The oil storage terminal is made up of 60 commercial tanks and associated deep water jetties and pipelines. It has a total storage capacity of 2.3 million cubic meters.

NuStar Energy president and CEO Brad Barron said: “It has become increasingly clear in recent months that the facility requires a new business model to ensure its long-term success and that NuStar’s best path forward is to sell the terminal to a buyer that is well-positioned to take advantage of the changing global crude oil trade flow patterns.”

Barron added that the sale of the St. Eustatius Terminal will enable NuStar Energy to re-deploy the proceeds from it to boost the company’s financial metrics and also for funding the growth projects for its core business in North America.

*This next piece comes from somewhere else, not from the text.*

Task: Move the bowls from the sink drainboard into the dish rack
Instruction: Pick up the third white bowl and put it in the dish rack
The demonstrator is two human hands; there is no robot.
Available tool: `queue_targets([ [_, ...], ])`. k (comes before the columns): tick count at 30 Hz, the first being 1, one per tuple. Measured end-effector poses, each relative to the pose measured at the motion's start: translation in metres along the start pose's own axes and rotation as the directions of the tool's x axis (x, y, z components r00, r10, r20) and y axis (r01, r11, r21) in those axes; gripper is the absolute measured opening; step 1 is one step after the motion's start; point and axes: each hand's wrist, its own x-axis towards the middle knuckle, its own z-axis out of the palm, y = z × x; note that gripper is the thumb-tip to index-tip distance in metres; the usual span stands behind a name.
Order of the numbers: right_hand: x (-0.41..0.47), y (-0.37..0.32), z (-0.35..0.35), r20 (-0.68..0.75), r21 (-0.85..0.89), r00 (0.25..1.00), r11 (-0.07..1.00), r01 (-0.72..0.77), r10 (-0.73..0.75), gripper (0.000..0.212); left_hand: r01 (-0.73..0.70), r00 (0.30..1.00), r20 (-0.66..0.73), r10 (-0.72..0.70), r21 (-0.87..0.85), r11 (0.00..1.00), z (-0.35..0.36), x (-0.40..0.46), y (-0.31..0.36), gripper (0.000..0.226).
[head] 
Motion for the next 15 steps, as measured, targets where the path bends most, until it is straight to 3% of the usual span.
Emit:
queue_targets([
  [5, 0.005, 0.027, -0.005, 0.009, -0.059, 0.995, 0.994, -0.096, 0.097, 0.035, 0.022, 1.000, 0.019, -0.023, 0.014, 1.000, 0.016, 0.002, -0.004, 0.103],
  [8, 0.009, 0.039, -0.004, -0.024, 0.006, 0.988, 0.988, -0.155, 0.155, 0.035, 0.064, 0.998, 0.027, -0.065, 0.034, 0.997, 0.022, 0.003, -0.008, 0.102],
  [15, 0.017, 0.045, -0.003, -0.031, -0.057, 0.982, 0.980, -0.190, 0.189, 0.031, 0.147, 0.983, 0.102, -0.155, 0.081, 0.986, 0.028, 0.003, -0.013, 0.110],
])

Prostar Capital, which is a specialized investment manager, is engaged in investing in midstream energy infrastructure assets across the world. The private investment firm has investments in Fujairah oil terminal in the UAE, South Korean gas distributor Kyungham Energy, US midstream firm Eureka Midstream and GTI Fujairah, a refined petroleum products storage facility in the UAE.

Prostar senior managing director Dave Noakes said: “The acquisition of the Saint Eustatius Terminal is consistent with Prostar’s sharply defined approach to creating value by acquiring, managing and improving the performance of middle market assets that are positioned to benefit from the global demand for energy.”

Last November, NuStar Energy completed a previously announced $270m sale of its European terminals and associated assets to Inter Terminals, the European storage subsidiary of Inter Pipeline.

At the time of the sale, the divested European bulk liquid storage business comprised seven coastal terminals with a combined capacity of 9.1 million barrels of storage. While one of the terminals is the Netherlands, the other six facilities are located across the UK.